Your assignment.
For the records below, copy exactly the span that begins at the line containing "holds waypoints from" and stops after the line containing "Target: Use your", minus any pictures.

Dataset content.
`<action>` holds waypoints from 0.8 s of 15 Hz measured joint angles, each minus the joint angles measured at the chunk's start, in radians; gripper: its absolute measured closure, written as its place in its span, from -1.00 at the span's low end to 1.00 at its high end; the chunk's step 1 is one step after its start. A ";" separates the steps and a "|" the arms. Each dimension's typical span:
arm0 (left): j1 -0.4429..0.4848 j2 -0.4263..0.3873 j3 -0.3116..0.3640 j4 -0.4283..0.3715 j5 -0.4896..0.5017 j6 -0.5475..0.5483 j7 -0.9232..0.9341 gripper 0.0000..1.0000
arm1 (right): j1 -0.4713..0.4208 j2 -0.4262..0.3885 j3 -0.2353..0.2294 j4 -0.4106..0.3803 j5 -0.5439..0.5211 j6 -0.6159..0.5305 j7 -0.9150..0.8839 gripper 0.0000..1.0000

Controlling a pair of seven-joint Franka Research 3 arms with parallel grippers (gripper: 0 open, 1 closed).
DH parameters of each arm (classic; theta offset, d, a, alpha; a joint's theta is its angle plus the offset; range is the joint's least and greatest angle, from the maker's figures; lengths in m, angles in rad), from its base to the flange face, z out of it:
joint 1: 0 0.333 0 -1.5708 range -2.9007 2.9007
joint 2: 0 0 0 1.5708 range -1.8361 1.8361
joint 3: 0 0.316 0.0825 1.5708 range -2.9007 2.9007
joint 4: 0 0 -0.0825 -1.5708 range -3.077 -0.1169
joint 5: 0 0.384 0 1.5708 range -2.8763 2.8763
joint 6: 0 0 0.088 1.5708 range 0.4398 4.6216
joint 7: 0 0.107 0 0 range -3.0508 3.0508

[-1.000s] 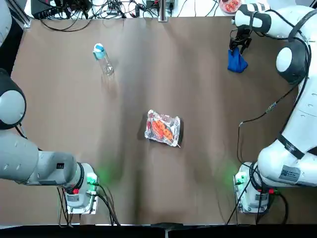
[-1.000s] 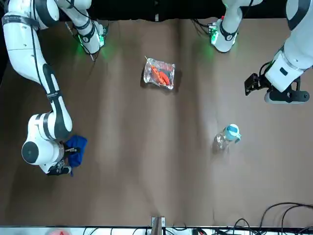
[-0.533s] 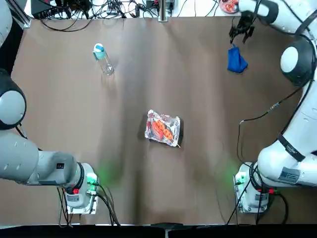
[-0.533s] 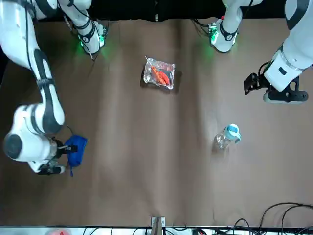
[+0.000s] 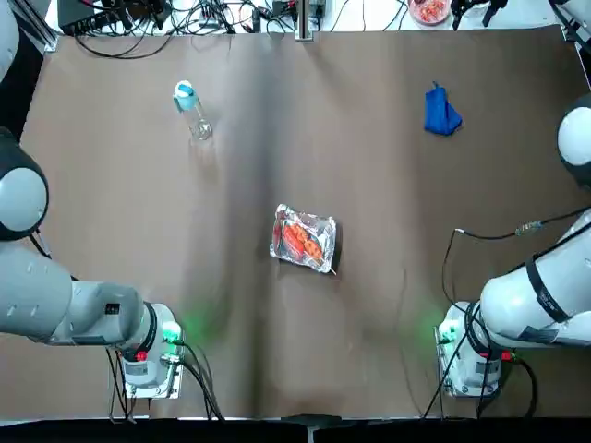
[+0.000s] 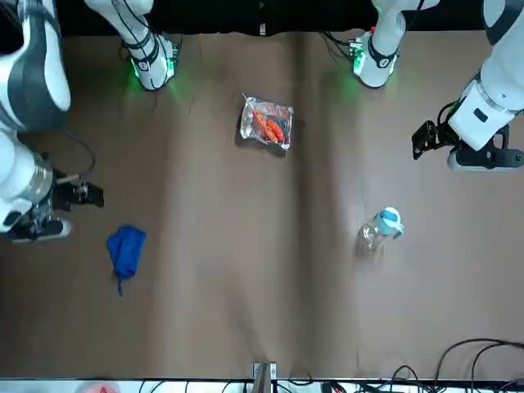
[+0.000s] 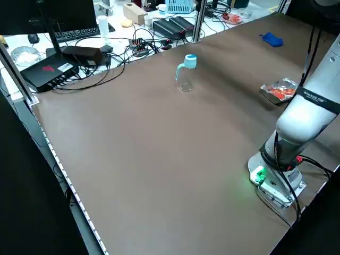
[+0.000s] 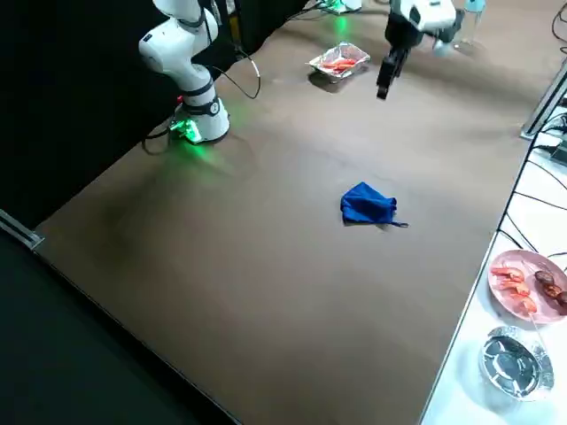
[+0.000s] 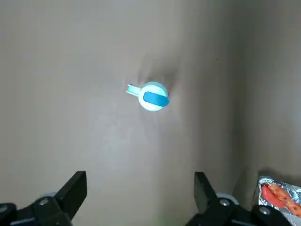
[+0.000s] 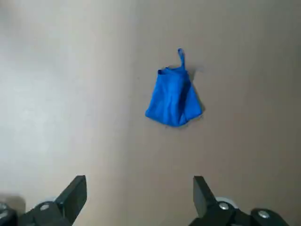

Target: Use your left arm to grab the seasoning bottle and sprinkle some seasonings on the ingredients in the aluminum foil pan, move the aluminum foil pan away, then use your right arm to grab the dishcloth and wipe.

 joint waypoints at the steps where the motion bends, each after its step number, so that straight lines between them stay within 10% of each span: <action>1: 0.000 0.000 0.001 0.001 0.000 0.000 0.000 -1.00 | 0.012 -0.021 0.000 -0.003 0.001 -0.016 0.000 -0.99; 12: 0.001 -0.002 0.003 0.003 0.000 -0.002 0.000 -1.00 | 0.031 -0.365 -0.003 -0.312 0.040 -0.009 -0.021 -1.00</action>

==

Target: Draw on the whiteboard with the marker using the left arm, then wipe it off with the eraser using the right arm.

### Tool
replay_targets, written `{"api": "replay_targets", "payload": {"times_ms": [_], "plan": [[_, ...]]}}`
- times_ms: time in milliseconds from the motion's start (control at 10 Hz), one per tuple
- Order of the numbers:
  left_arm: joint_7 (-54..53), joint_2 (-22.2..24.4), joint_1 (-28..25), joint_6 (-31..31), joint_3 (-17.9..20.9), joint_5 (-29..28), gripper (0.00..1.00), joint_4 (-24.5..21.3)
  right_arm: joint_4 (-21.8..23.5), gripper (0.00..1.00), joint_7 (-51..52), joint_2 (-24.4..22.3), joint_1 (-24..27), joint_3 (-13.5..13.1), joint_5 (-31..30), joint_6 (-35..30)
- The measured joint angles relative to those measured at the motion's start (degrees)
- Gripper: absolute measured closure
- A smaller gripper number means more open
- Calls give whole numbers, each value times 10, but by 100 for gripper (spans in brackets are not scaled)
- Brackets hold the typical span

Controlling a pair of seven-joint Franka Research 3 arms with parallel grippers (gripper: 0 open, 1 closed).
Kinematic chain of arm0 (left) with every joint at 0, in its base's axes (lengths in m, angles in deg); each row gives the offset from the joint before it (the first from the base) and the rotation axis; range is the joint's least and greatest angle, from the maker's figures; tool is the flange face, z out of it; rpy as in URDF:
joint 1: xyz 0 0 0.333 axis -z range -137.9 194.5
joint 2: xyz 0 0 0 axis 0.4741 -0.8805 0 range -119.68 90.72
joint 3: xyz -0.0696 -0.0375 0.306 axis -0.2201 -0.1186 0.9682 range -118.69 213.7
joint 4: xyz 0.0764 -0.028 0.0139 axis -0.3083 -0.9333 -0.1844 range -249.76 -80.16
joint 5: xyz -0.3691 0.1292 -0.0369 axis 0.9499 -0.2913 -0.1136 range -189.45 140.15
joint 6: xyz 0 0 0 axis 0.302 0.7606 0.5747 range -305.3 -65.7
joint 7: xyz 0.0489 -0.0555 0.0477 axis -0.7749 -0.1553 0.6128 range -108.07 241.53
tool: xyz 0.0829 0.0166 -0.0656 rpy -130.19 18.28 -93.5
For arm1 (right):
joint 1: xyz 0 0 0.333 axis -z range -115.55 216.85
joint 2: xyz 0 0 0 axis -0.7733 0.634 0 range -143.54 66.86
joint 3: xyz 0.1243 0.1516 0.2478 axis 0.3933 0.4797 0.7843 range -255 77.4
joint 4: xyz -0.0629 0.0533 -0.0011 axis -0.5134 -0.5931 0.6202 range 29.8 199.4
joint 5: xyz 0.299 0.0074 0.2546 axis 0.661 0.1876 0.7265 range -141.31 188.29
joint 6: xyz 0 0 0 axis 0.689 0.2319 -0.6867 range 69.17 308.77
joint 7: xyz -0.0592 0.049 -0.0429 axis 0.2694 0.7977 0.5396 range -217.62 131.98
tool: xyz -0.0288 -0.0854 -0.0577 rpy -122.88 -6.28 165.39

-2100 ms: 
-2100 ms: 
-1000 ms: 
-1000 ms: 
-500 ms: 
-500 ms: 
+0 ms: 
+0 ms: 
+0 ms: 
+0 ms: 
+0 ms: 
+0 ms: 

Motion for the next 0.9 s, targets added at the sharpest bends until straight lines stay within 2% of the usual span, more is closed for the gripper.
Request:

Worked solution.
`<action>` holds waypoints from 0.8 s of 15 Hz measured joint angles, each minus the joint angles measured at the chunk's start, in radians; gripper: its absolute measured closure, written as its place in its span, from -1.00 at the span's low end to 1.00 at its high end; the chunk's step 1 is one step after its start. A ";" separates the steps and a "|" the arms. Each dimension's typical span:
arm0 (left): j1 -0.4429..0.4848 j2 -0.4263..0.3873 j3 -0.3116..0.3640 j4 -0.4283..0.3715 j5 -0.4896..0.5017 j6 -0.5475..0.5483 j7 -0.9232..0.9341 gripper 0.0000..1.0000
arm1 (right): j1 -0.4713..0.4208 j2 -0.4262..0.3885 j3 -0.2353..0.2294 j4 -0.4106..0.3803 j5 -0.5439..0.5211 j6 -0.6159..0.5305 j7 -0.9150..0.8839 gripper 0.0000..1.0000

Controlling a pair of seven-joint Franka Research 3 arms with parallel grippers (gripper: 0 open, 1 closed).
DH parameters of each arm (classic; theta offset, d, a, alpha; a joint's theta is its angle plus the offset; range is the joint's least and greatest angle, from the maker's figures; lengths in m, angles in rad), from its base to the flange face, z out of it:
joint 1: 0 0.333 0 -1.5708 range -2.9007 2.9007
joint 2: 0 0 0 1.5708 range -1.8361 1.8361
joint 3: 0 0.316 0.0825 1.5708 range -2.9007 2.9007
joint 4: 0 0 -0.0825 -1.5708 range -3.077 -0.1169
joint 5: 0 0.384 0 1.5708 range -2.8763 2.8763
joint 6: 0 0 0.088 1.5708 range 0.4398 4.6216
joint 7: 0 0.107 0 0 range -3.0508 3.0508

[-1.000s] 
[-1.000s] 
[-0.533s] 
[-0.533s] 
[+0.000s] 
[+0.000s] 
[+0.000s] 
[+0.000s] 
[+0.000s] 
[+0.000s] 

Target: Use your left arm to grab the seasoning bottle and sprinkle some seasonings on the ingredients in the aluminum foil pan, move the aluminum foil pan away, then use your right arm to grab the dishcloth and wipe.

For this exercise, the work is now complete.